Depuis que, au cours de la guerre 1914-1918, les gaz de combat ont fait l'objet du premier emploi systématique de l'histoire de l'humanité, l'usage récurrent d'armes chimiques a, à diverses reprises, apporté une tragique illustration de la forte létalité de ces substances. Relativement faciles techniquement à fabriquer, les armes chimiques sont d'autant plus redoutables qu'il n'existe pas de moyens de défense totalement efficaces contre ce type d'agression.

1. Les armes chimiques dans l'histoire

On peut faire remonter à l'Antiquité l'origine de l'usage des armes chimiques. Ainsi les troupes macédoniennes envoyèrent-elles, à l'aide de soufflets géants remplis de poix et de souffre, des nuages asphyxiants contre les villes assiégées de Platée et Délos, pendant la guerre du Péloponnèse.

Plus près de nous, on raconte que les défenseurs de Belgrade utilisèrent un gaz à base d'arsenic contre les assaillants turcs en 1456, tandis que Byzance avait mis au point le "feu grégeois", sorte de lance-flammes dégageant une fumée suffocante et aveuglante. Il fut également envisagé, pendant la guerre de Sécession, de recourir à des obus contenant un gaz chloré 2( * ) .

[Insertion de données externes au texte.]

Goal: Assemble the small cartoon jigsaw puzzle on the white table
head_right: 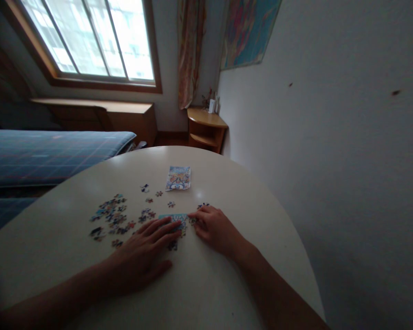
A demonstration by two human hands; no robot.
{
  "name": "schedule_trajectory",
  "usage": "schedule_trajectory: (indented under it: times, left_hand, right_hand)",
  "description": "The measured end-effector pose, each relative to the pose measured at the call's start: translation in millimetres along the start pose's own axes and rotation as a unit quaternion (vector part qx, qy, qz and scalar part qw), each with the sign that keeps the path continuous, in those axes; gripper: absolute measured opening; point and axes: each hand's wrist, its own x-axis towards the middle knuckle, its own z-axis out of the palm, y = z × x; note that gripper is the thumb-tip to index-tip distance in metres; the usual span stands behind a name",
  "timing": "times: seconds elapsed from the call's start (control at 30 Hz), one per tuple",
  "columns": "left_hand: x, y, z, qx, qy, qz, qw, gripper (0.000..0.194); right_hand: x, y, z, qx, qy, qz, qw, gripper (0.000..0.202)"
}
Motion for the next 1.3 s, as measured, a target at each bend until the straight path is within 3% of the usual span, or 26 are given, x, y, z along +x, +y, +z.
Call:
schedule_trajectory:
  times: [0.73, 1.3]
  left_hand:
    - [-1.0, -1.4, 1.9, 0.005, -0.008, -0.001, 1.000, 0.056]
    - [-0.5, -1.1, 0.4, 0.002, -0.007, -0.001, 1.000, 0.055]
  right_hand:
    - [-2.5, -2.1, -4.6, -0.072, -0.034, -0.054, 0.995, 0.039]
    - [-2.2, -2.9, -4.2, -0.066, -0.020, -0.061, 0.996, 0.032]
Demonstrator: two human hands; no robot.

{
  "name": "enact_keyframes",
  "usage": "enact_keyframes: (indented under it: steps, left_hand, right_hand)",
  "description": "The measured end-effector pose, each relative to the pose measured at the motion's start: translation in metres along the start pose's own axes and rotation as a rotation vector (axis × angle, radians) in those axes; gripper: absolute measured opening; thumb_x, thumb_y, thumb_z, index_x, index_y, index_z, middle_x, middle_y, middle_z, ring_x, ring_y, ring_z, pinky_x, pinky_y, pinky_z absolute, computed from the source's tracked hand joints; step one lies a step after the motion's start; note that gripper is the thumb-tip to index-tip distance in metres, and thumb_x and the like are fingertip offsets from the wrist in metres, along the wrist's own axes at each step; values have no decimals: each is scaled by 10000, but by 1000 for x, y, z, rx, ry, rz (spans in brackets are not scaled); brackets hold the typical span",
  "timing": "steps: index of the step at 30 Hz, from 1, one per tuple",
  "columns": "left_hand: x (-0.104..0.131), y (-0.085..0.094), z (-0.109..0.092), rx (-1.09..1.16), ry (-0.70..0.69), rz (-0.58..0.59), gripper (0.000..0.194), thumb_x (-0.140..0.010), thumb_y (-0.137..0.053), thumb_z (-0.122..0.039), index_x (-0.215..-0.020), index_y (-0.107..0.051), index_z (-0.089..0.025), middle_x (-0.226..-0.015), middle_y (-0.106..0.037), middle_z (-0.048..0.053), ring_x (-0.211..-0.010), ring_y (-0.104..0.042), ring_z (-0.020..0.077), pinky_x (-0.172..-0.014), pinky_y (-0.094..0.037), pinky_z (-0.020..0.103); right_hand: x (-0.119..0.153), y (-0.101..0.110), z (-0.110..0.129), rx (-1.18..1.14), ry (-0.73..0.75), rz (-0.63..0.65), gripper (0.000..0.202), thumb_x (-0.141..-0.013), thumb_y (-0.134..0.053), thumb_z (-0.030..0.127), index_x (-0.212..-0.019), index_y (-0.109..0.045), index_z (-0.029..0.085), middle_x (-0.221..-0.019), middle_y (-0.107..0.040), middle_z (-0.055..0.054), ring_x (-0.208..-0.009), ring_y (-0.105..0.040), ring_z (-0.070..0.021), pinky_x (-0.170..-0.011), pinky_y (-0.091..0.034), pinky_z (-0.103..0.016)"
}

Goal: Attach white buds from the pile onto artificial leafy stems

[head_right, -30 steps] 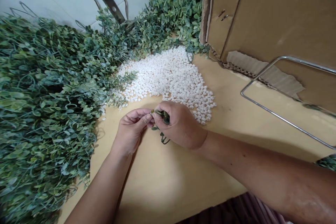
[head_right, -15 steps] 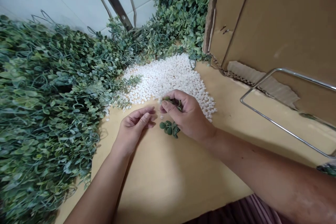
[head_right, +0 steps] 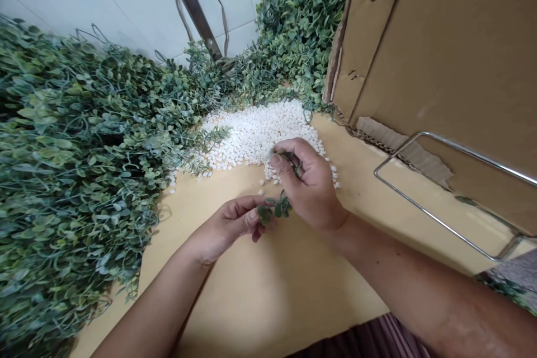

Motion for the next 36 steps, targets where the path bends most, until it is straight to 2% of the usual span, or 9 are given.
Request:
enact_keyframes:
  steps: [2,6,8,13,18,22,26,31,36]
  left_hand:
    - [-1,4,-2,-46,-21,-66,387,-631,-724,-461,-891,-715,-175,-602,-598,6,-509,-465,77,-478,-349,208]
    - [-1,16,-8,-142,-91,-243,310,-597,-761,-388,-791,-705,-153,-551,-580,-17,-492,-456,73,-491,-347,211]
    - [-1,18,-9,-175,-139,-271,265,-582,-776,-339,-739,-696,-141,-599,-622,4,-552,-513,92,-551,-387,224]
    - [-1,16,-9,-257,-225,-321,206,-603,-762,-295,-704,-684,-133,-563,-602,-10,-524,-486,84,-525,-375,218]
    - [0,15,-11,-145,-287,-387,218,-558,-784,-266,-658,-637,-139,-570,-616,-18,-526,-519,78,-536,-407,206]
    - [3,14,-12,-108,-271,-395,232,-600,-760,-269,-743,-623,-148,-574,-626,-17,-530,-562,88,-539,-426,205]
    - [8,20,-17,-172,-339,-454,287,-638,-737,-269,-877,-616,-166,-622,-636,-17,-551,-581,101,-543,-434,211]
    - [5,28,-15,-590,-494,-621,118,-708,-665,-229,-813,-681,-177,-735,-632,26,-624,-545,115,-591,-426,230]
    - [-9,9,-7,-1047,-536,-513,182,-765,-565,-143,-856,-706,-215,-777,-625,52,-720,-549,162,-672,-428,282]
  right_hand:
    - [-5,5,0,-133,-100,87,166,-795,-605,367,-805,-568,206,-696,-595,0,-641,-578,-127,-621,-477,-264]
    - [-3,0,10,-394,-221,706,431,-809,-495,563,-641,-597,180,-648,-601,-33,-609,-600,-156,-574,-496,-306]
    - [2,-3,10,-306,-206,853,511,-837,-433,571,-558,-585,170,-613,-579,-46,-646,-602,-165,-579,-485,-299]
    - [9,-15,-2,115,-68,598,205,-754,-606,328,-651,-538,164,-728,-524,-27,-616,-532,-117,-558,-462,-252]
    - [21,-28,-6,145,-44,655,201,-793,-552,251,-976,-554,168,-955,-627,-89,-863,-602,-183,-763,-487,-325]
    - [20,-26,-7,184,-65,628,122,-796,-520,215,-884,-585,160,-847,-655,-70,-770,-610,-166,-679,-477,-281]
    - [16,-20,-4,286,-12,596,134,-791,-495,222,-689,-557,161,-618,-536,-6,-588,-500,-125,-532,-391,-243]
    - [4,-4,3,149,-50,428,204,-828,-470,260,-640,-475,180,-527,-368,52,-478,-366,-79,-430,-286,-205]
    - [2,-3,4,68,-65,405,227,-835,-456,266,-624,-440,184,-536,-333,56,-480,-325,-72,-417,-267,-196]
Point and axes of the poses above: each hand's wrist, its own x-axis away from the middle knuckle, its own y-axis out of the back of the hand, z = x × y, the point moved 4 cm from there along -x, towards the middle knuckle
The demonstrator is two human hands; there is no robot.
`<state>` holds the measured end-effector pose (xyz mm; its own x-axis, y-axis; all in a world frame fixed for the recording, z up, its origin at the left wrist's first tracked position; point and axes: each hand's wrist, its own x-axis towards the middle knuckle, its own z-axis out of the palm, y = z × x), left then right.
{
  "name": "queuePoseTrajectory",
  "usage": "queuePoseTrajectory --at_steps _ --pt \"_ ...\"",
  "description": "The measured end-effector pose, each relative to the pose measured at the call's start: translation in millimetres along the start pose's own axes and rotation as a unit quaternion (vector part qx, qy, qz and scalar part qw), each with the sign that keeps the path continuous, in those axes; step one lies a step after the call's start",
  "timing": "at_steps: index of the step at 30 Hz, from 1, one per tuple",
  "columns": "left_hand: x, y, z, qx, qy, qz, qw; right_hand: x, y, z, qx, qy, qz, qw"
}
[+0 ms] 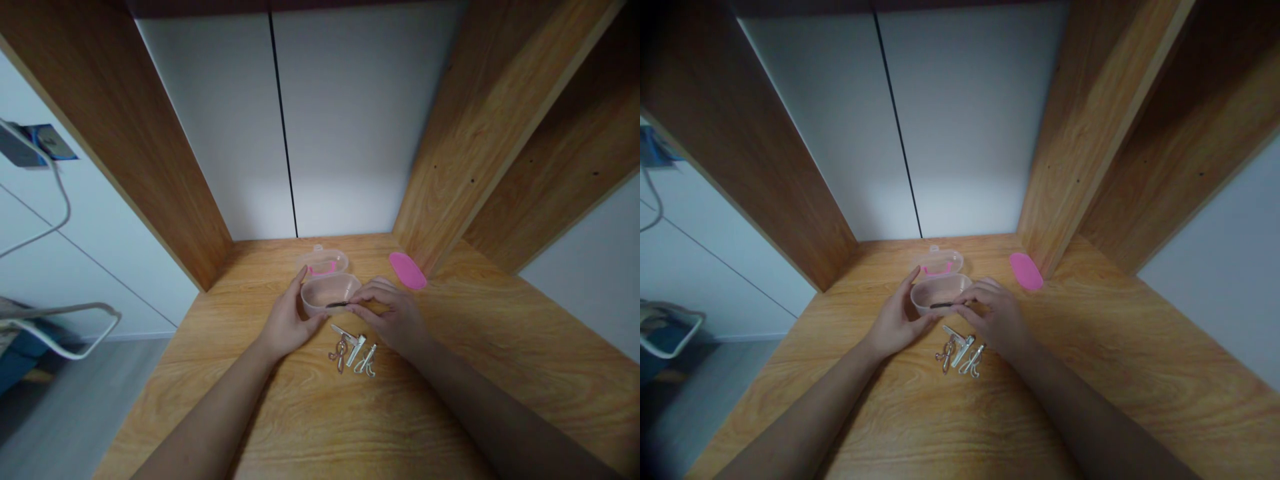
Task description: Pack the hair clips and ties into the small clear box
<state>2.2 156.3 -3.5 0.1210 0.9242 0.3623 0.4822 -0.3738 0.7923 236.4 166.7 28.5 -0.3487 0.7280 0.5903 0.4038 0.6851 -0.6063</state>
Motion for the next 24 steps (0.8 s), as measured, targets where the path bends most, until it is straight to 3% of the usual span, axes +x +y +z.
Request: queuePoseTrajectory --at_steps 3,7,16,21,24 --pt "-2.6 8.8 -1.7 0.014 -0.06 0.033 0.998 -0.1 2.4 -1.0 -0.049 0.035 0.019 0.998" --pt "-4.4 13.3 -3.2 0.024 -0.08 0.049 0.995 -0.8 11.1 0.7 -0.118 0.019 0.054 0.991" --pt "-4.1 12.0 -4.8 0.05 -0.087 0.061 0.993 -3.0 12.9 0.2 -0.162 -0.014 0.105 0.981" --pt "-4.3 11.0 -3.4 0.04 -0.08 0.063 0.994 -0.4 7.6 -1.4 -0.175 -0.027 0.084 0.981" --pt "-3.5 6.2 -1.1 0.025 -0.043 0.048 0.998 1.7 3.7 -4.1 -0.14 0.012 0.039 0.989"
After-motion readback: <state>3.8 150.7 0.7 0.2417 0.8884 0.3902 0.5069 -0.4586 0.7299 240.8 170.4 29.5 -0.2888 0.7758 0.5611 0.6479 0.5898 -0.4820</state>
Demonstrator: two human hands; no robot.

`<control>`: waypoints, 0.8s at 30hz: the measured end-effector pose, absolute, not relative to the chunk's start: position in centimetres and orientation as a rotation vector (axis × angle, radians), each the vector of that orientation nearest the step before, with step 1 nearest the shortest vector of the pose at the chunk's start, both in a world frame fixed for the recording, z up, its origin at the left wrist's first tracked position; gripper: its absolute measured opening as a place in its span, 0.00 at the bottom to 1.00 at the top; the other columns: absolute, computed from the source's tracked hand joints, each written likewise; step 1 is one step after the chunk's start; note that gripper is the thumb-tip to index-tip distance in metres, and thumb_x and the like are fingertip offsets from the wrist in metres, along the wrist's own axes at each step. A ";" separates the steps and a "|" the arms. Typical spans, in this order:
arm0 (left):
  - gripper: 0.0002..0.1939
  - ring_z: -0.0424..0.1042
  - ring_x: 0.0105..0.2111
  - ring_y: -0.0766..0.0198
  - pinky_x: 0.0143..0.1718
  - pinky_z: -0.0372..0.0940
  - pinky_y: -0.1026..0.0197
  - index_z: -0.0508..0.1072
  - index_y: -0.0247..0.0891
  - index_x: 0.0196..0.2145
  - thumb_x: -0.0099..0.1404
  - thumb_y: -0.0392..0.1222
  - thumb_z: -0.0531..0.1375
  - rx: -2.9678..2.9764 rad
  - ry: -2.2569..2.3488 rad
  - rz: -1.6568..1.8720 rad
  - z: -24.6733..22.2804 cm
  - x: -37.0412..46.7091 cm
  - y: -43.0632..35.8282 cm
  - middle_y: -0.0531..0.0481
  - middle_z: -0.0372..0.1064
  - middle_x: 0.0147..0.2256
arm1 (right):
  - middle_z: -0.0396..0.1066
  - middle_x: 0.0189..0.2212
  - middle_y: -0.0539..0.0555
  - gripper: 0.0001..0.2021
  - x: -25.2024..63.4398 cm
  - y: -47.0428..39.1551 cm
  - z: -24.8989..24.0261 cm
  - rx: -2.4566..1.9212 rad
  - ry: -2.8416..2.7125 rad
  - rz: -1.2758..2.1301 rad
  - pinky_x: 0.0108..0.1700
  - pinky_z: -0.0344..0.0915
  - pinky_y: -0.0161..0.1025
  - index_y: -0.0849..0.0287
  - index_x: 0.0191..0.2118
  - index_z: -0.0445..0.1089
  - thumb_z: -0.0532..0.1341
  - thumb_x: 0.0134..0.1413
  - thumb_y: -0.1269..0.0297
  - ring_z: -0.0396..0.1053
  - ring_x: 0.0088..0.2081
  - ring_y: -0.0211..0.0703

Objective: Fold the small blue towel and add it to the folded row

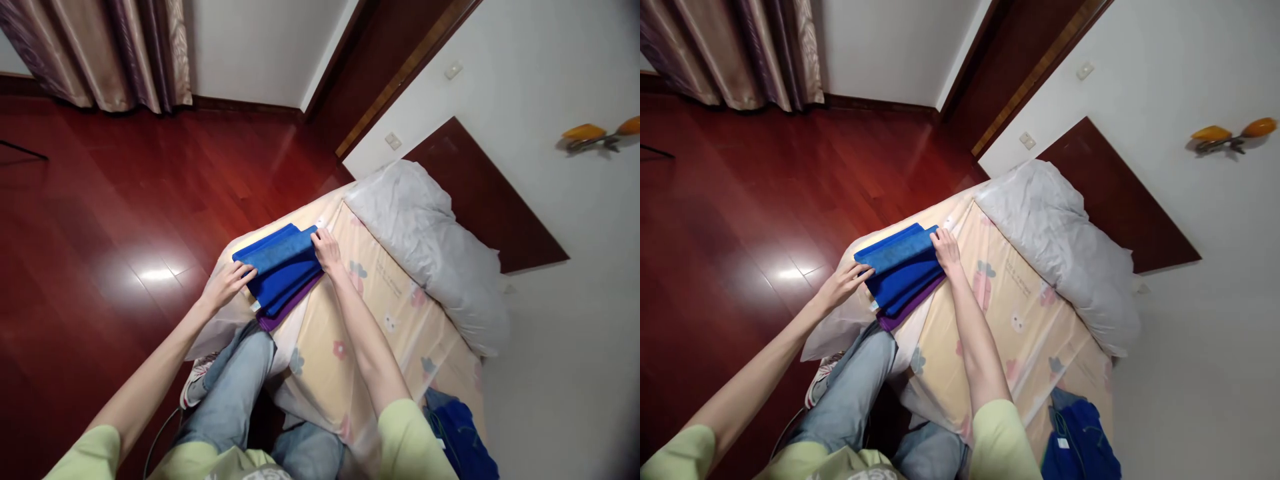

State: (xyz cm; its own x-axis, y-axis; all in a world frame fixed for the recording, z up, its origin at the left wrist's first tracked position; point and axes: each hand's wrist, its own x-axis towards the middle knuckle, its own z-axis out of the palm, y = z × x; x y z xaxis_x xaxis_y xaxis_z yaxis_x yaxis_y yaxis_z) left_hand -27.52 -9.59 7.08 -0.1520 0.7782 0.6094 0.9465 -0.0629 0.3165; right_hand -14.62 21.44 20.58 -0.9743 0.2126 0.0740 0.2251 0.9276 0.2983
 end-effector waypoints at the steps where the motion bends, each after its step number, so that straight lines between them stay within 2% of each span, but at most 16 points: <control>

C'est néanmoins pendant la guerre de 1914-1918 qu'ont été le plus clairement démontrées les conséquences tragiques de l'usage des gaz de combat. Le nombre total de victimes gazées se serait élevé, au cours de la première guerre, à 1,5 million. 100 000 décès ont été causés par les armes chimiques (pour l'essentiel à base de chlore), auxquelles tous les belligérants avaient alors fini par recourir. En 1918, la plupart des artilleries étaient équipées d'obus chimiques à raison de 25 % environ.

Par la suite, pendant les années 1920 et 1930 , les gaz de combat furent utilisés dans des conflits localisés : par l'Espagne au Maroc, par l'Italie en Ethiopie, par le Japon en Mandchourie, et par le Royaume-Uni en Afghanistan 3( * ) . On relève également, depuis 1945 , plusieurs recours aux armes chimiques : par l'Egypte au Yémen dans les années 1960, par le Vietnam au Laos et au Cambodge, par l'Afrique du Sud contre la SWAPO en 1978, par l'URSS en Afghanistan, par l'Ethiopie en Erythrée, par la Libye au Tchad en 1987, et par Cuba en Angola, en 1985 (1) .

L'usage des armes chimiques a également joué un rôle important dans la guerre Iran-Irak (première utilisation massive et vérifiée de gaz de combat dans le cadre d'un conflit interétatique depuis 1914-1918) et, selon toute vraisemblance, dans le massacre par l'Irak, en 1987-1988, de populations kurdes. Les photographies tragiquement édifiantes des victimes des gaz de combat irakiens produisirent alors dans l'opinion publique internationale une prise de conscience du danger véritablement terrifiant constitué par les armes chimiques.